I think, if I was able to only update the columns that had actually changed for any given record, that I should see a noticeable performance improvement (esp. as cumulatively I will be dealing with millions of rows).
I found this article: http://netcode.ru/dotnet/?lang=&katID=30&skatID=253&artID=6635
But don't like the idea of doing multiple UPDATEs within the sproc.
Short of creating individual UPDATE statements for each changed DataRow and then firing them in somehow in a batch, I'm looking for other people's experiences/suggestions.
(Please assume I can't use triggers)
Thanks in advance
Edit: Any way to get SqlDataAdapter to send UPDATE statements specific to each changed DataRow (only to update the actual changed columns in that row) rather than giving a general .UpdateCommand that updates all columns?
Isn't it possible to implement your own IDataAdapter where you implement this functionality ?
Offcourse, the DataAdapter only fires the correct SqlCommand, which is determined by the RowState of each DataRow.
So, this means that you would have to generate the SQL command that has to be executed for each situation ...
But, I wonder if it is worth the effort. How much performance will you gain ?
I think that - if it is really necessary - I would disable all my indexes and constraints, do the update using the regular SqlDataAdapter, and afterwards enable the indexes and constraints.
you might try is do create an XML of your changed dataset, pass it as a parameter ot a sproc and the do a single update by using sql nodes() function to translate the xml into a tabular form.
you should never try to update a clustered index. if you do it's time to rethink your db schema.
I would VERY much suggest that you do this with a stored procedure.
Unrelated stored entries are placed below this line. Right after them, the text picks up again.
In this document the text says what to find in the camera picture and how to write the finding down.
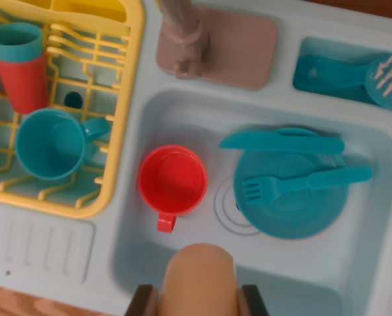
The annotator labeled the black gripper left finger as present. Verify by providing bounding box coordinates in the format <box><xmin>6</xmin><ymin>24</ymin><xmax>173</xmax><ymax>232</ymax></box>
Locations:
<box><xmin>125</xmin><ymin>284</ymin><xmax>160</xmax><ymax>316</ymax></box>

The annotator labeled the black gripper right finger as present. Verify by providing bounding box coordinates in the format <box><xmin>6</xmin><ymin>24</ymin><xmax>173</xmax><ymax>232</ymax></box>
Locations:
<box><xmin>237</xmin><ymin>284</ymin><xmax>270</xmax><ymax>316</ymax></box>

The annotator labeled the beige detergent bottle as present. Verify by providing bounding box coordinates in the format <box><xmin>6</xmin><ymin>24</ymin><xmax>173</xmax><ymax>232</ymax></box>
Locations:
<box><xmin>158</xmin><ymin>242</ymin><xmax>238</xmax><ymax>316</ymax></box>

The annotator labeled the light blue toy sink unit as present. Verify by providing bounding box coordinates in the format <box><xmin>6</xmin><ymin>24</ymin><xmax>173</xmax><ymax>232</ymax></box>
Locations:
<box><xmin>0</xmin><ymin>0</ymin><xmax>392</xmax><ymax>316</ymax></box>

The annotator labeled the teal plate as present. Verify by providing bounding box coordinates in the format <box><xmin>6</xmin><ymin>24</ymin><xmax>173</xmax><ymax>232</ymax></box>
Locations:
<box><xmin>233</xmin><ymin>149</ymin><xmax>351</xmax><ymax>240</ymax></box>
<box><xmin>274</xmin><ymin>127</ymin><xmax>318</xmax><ymax>138</ymax></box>

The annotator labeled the teal plastic fork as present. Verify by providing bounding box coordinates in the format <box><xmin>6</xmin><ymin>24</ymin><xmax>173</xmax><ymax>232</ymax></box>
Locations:
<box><xmin>241</xmin><ymin>165</ymin><xmax>373</xmax><ymax>205</ymax></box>

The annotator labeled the teal plastic knife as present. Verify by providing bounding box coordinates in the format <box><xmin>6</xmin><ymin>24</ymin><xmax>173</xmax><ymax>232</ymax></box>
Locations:
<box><xmin>218</xmin><ymin>130</ymin><xmax>345</xmax><ymax>155</ymax></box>

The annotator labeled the yellow dish drying rack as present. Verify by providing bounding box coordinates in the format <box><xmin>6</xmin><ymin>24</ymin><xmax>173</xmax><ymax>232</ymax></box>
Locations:
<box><xmin>0</xmin><ymin>0</ymin><xmax>147</xmax><ymax>220</ymax></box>

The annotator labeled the red tumbler cup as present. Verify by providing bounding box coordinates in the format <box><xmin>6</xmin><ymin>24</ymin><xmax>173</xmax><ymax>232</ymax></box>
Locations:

Lets say that you have 10 million records you have to update. And lets say that each record has 100 bytes (for 10 columns this could be too small, but lets be conservative). This amounts to cca 100 MB of data that must be transferred from database (network traffic), stored in memory and than returned to database in form of UPDATE or INSERT that are much more verbose for transfer to database.
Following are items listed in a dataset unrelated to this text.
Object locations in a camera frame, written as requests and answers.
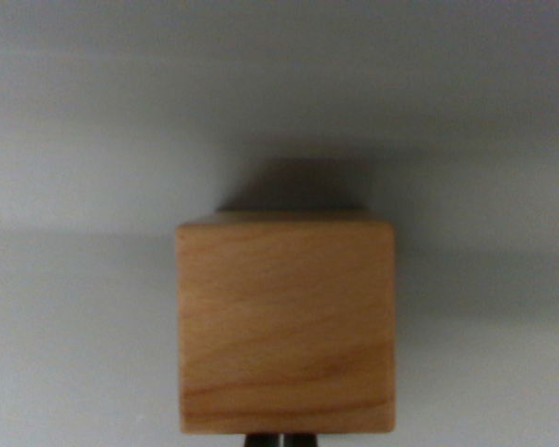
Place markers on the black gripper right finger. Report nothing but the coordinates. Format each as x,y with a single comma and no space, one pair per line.
302,441

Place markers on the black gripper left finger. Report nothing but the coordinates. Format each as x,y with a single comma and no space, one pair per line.
263,441

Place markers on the wooden cube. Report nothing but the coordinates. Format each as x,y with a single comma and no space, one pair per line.
286,326

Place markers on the grey plastic bin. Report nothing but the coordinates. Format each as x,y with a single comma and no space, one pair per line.
74,139

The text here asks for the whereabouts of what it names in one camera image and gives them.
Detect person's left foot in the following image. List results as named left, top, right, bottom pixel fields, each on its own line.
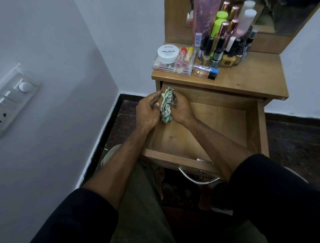
left=154, top=166, right=165, bottom=201

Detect yellow square polish bottle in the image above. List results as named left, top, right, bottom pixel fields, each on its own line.
left=219, top=38, right=241, bottom=68

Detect blue-capped lip balm tube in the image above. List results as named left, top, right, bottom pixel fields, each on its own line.
left=194, top=64, right=220, bottom=75

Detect blue polish bottle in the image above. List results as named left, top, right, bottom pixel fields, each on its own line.
left=242, top=30, right=258, bottom=59

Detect wooden drawer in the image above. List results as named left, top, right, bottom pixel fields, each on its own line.
left=141, top=81, right=270, bottom=181

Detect pink perfume bottle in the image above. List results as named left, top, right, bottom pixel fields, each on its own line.
left=214, top=22, right=230, bottom=48

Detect person's right hand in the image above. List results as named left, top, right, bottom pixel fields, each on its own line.
left=171, top=90, right=197, bottom=126

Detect white wall switch panel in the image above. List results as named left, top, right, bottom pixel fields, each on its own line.
left=0, top=64, right=39, bottom=138

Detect red-capped lip balm tube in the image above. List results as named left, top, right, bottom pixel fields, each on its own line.
left=174, top=47, right=187, bottom=69

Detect pink cosmetic lotion tube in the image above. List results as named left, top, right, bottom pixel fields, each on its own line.
left=192, top=0, right=222, bottom=47

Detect person's left forearm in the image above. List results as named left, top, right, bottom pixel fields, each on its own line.
left=82, top=125, right=155, bottom=210

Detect yellow-capped lip balm tube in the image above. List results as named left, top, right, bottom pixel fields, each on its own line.
left=182, top=47, right=194, bottom=68

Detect person's right forearm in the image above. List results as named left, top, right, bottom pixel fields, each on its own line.
left=187, top=119, right=255, bottom=182

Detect person's left hand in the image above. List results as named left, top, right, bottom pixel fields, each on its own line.
left=136, top=90, right=162, bottom=134

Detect person's black sleeve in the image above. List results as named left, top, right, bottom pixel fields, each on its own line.
left=30, top=188, right=119, bottom=243
left=229, top=154, right=320, bottom=243

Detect silver polish bottle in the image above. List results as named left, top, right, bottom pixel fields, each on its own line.
left=211, top=37, right=225, bottom=68

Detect wooden dressing table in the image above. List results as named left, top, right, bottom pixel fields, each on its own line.
left=151, top=0, right=320, bottom=107

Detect blue-white bottle black cap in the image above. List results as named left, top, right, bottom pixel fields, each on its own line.
left=197, top=35, right=209, bottom=59

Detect gold polish bottle patterned cap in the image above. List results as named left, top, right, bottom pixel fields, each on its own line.
left=234, top=37, right=248, bottom=64

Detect lime green bottle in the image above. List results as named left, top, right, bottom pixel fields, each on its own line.
left=211, top=19, right=227, bottom=38

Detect person's olive green trousers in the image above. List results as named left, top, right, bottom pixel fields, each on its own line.
left=101, top=144, right=268, bottom=243

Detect person's black left sleeve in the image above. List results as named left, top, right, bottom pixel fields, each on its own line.
left=30, top=188, right=119, bottom=243

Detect white-capped dark polish bottle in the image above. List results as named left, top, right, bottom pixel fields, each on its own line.
left=224, top=37, right=237, bottom=54

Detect person's black right sleeve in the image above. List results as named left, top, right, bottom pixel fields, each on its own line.
left=229, top=154, right=320, bottom=243

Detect clear plastic compartment box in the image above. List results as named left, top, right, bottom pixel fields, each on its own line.
left=152, top=47, right=197, bottom=77

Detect dressing table mirror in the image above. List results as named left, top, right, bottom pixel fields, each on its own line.
left=185, top=0, right=320, bottom=35

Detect slim clear perfume bottle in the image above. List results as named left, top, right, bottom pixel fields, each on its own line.
left=225, top=19, right=239, bottom=43

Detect green striped cloth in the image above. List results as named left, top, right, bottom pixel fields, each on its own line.
left=160, top=87, right=175, bottom=124

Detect black-capped clear tube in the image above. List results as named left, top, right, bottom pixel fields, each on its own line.
left=194, top=69, right=217, bottom=80

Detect beige polish bottle black cap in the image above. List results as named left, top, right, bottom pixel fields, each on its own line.
left=200, top=37, right=214, bottom=67

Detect white nail polish remover jar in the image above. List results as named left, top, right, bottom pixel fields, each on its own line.
left=157, top=44, right=179, bottom=64

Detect pink spray bottle white cap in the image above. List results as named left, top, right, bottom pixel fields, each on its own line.
left=235, top=9, right=257, bottom=37

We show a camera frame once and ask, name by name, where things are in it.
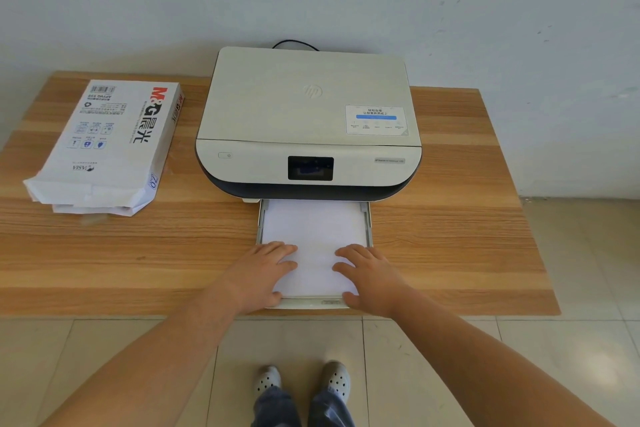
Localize person's left hand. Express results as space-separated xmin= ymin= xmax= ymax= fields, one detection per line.
xmin=215 ymin=241 xmax=300 ymax=315

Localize person's right hand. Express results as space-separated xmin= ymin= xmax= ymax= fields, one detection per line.
xmin=332 ymin=244 xmax=416 ymax=320

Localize white printer tray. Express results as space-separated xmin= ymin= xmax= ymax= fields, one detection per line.
xmin=255 ymin=199 xmax=375 ymax=310

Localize white paper sheets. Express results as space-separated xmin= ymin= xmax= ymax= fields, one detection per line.
xmin=261 ymin=199 xmax=371 ymax=298

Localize white printed paper package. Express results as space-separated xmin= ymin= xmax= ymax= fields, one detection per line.
xmin=22 ymin=79 xmax=185 ymax=218

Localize person's left forearm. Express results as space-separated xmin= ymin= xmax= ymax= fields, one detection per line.
xmin=37 ymin=286 xmax=249 ymax=427

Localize person's right forearm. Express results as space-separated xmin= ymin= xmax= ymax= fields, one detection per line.
xmin=392 ymin=286 xmax=619 ymax=427

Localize person's right white clog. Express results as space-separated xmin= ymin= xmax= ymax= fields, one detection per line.
xmin=319 ymin=360 xmax=352 ymax=400

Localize person's white clog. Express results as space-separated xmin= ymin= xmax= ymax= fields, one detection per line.
xmin=253 ymin=365 xmax=283 ymax=395
xmin=319 ymin=360 xmax=352 ymax=400

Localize person's left white clog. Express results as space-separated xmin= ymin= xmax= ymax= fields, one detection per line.
xmin=253 ymin=365 xmax=283 ymax=395

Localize white printer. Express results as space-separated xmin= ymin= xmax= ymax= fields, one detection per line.
xmin=195 ymin=46 xmax=423 ymax=205

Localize blue jeans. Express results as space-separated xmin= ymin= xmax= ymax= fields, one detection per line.
xmin=251 ymin=385 xmax=357 ymax=427

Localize white sticker blue stripe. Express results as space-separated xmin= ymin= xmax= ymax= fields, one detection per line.
xmin=345 ymin=105 xmax=409 ymax=137

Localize black cable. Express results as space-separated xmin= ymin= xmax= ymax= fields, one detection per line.
xmin=271 ymin=39 xmax=320 ymax=51
I expect that SP would perform much better.
Than again you could divide you work into smaller SP (that are called from main SP) that would update just the necessary fields and that way gain additional performance.
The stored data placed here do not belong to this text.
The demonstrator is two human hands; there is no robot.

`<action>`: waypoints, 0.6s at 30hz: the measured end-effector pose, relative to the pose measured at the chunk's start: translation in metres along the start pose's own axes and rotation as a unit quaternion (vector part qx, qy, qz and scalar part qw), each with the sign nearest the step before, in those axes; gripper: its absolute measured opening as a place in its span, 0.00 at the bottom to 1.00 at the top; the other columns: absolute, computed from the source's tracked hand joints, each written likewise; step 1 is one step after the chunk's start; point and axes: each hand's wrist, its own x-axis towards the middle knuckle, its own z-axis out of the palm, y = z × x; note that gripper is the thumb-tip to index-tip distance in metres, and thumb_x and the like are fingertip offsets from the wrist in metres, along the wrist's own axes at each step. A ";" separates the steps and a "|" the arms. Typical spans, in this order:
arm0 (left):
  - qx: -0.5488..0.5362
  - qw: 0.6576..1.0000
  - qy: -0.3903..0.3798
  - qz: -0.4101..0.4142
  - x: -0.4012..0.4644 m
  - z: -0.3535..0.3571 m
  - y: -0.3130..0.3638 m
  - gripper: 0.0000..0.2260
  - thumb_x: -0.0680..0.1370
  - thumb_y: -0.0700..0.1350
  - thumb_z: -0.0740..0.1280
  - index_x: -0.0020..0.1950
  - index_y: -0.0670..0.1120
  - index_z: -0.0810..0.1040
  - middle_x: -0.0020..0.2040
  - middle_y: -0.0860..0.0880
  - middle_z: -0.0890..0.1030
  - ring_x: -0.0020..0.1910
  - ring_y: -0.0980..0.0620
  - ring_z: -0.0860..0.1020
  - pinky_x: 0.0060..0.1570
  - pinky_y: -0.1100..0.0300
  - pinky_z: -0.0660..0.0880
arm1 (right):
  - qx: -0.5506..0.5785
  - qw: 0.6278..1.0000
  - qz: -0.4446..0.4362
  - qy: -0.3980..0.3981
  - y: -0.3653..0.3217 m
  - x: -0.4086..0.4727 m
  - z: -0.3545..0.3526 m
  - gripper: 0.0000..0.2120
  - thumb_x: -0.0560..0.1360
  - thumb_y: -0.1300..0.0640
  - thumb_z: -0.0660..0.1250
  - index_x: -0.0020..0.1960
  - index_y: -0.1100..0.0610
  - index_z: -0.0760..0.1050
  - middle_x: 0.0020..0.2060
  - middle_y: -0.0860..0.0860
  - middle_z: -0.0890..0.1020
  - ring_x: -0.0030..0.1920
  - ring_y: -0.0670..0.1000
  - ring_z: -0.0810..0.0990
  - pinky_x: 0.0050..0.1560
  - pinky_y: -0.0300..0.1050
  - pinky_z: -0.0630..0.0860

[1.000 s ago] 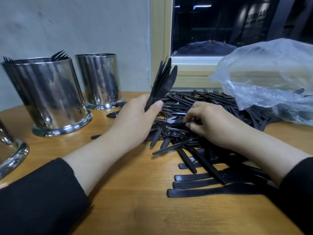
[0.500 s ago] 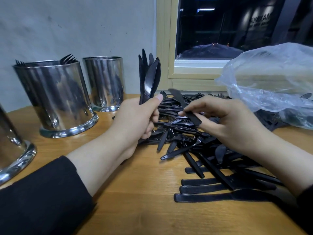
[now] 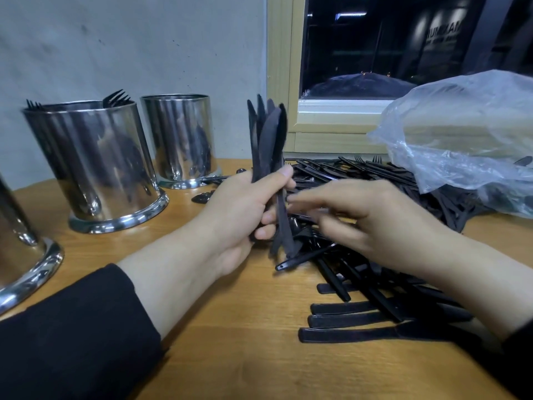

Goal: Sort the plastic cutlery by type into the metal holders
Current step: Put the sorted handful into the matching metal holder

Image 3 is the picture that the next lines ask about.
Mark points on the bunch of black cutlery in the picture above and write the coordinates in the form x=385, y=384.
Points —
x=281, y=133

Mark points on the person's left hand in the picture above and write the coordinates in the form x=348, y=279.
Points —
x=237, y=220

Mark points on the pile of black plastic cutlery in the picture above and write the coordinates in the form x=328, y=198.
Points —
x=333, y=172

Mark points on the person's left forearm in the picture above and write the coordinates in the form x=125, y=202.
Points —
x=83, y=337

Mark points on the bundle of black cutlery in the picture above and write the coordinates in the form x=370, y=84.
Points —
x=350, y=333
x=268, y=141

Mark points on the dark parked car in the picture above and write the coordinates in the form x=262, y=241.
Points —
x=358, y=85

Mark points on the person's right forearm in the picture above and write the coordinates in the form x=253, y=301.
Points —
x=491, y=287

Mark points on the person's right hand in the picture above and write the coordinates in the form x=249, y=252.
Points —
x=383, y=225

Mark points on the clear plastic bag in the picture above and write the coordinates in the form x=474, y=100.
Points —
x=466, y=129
Disabling indexes/constraints is also an option.
EDIT:
Another thing you must consider is potential number of different update statements. In case of 10 fields per row any field could stay the same or change. So if you construct your UPDATE statement to reflect this you could potentially get 10^2 = 1024 different UPDATE statements and any of those must be parsed by SQL Server, execution plan calculated and parsed statement stored in some area. There is a price to do this.